_WORK TO BE COMPLETED_. Copy every line of the records that includes the word "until".

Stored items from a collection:

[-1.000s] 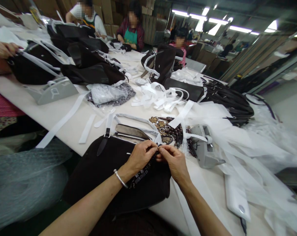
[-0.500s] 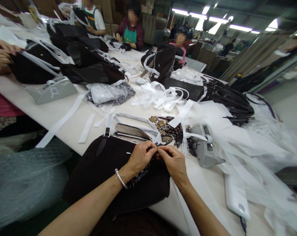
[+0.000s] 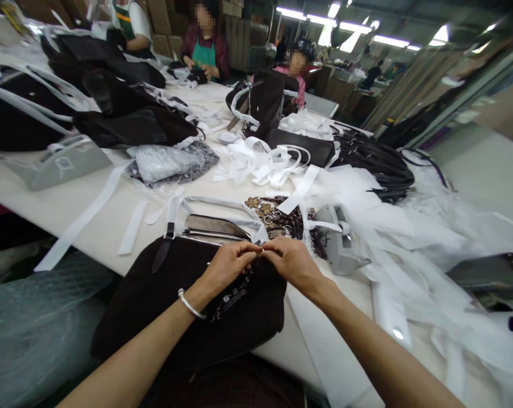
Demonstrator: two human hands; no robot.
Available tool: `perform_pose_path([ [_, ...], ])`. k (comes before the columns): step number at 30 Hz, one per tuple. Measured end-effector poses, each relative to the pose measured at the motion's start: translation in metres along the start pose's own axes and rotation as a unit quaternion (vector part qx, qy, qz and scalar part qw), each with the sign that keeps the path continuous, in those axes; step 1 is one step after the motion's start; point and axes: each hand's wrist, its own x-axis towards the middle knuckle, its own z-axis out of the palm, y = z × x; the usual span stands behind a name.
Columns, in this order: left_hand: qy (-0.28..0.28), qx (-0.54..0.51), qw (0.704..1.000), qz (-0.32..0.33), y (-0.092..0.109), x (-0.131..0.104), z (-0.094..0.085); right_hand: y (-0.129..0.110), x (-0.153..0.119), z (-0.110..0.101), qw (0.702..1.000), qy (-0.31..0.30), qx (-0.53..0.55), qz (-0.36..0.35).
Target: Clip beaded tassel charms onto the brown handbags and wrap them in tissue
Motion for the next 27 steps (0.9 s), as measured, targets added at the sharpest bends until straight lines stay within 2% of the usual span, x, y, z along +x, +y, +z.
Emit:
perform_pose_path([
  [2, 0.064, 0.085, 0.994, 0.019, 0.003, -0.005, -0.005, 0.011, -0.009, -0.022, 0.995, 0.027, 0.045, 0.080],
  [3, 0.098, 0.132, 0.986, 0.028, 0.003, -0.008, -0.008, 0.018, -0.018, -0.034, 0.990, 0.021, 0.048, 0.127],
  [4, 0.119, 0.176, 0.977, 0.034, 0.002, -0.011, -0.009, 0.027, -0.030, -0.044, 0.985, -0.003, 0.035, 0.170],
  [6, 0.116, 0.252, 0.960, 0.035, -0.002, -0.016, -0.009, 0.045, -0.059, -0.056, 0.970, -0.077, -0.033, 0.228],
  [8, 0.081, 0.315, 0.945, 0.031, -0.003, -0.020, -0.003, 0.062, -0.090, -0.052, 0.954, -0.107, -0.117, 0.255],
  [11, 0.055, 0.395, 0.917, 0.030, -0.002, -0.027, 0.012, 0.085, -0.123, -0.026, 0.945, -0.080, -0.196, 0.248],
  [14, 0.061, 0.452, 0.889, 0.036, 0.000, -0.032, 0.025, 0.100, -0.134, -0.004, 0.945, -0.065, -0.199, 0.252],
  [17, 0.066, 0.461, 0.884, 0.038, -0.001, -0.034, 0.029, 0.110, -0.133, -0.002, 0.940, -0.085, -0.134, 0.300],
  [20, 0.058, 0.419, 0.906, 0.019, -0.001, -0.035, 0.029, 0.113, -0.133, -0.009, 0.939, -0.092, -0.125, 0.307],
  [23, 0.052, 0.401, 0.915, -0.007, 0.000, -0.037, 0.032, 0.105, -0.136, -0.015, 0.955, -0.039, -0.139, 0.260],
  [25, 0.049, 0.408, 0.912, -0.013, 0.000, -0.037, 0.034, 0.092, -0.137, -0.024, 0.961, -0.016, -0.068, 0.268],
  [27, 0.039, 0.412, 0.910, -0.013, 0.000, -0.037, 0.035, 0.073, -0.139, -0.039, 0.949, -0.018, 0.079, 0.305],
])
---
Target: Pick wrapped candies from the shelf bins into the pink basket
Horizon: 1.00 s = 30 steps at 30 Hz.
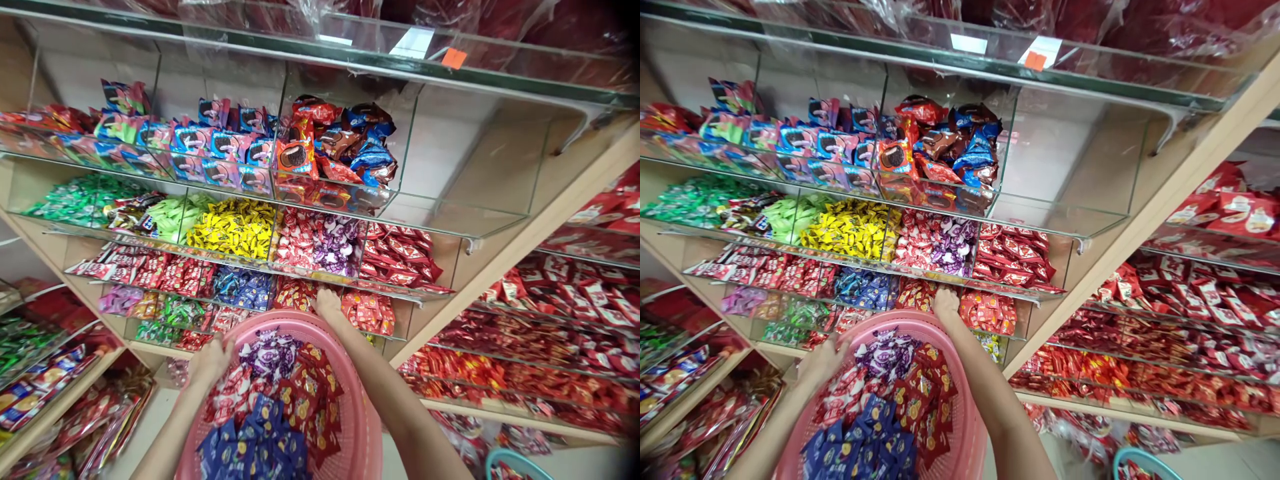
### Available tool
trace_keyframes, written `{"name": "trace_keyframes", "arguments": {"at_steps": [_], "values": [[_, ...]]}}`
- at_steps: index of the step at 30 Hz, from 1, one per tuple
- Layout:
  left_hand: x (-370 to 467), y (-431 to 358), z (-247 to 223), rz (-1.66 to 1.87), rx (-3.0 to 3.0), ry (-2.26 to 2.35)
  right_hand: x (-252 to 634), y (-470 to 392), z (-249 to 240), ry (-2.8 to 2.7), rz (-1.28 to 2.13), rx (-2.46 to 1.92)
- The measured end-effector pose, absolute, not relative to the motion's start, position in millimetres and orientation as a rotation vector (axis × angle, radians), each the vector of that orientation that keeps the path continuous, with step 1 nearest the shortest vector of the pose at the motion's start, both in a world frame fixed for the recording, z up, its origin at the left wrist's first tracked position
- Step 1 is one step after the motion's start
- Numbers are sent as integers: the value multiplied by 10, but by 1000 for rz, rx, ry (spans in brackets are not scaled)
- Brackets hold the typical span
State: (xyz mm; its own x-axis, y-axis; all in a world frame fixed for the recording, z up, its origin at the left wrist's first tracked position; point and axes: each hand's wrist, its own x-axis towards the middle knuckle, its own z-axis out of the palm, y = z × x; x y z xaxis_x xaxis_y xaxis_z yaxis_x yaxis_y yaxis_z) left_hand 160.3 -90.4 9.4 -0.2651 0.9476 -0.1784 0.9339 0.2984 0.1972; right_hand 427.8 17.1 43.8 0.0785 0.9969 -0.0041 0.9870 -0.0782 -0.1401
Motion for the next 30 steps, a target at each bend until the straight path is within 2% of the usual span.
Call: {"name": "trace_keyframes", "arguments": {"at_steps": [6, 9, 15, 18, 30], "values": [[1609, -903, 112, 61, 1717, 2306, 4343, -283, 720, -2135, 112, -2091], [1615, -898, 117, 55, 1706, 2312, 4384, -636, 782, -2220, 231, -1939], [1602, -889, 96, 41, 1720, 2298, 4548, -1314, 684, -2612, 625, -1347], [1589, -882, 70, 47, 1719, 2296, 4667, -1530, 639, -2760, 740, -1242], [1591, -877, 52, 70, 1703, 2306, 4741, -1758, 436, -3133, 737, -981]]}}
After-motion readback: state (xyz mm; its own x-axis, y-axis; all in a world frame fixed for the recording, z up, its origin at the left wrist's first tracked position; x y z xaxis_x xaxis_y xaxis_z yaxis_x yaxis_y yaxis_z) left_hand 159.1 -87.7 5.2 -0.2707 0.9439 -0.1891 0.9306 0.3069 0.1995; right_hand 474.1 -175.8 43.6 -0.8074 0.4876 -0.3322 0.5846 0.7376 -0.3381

_WRITTEN RESPONSE_.
Motion for the next 27 steps (0.9 s), as measured, targets added at the sharpest bends until straight lines stay within 2% of the usual span, x, y, z along +x, +y, +z.
Motion for the next 30 steps, a target at each bend until the straight path is within 2% of the usual span.

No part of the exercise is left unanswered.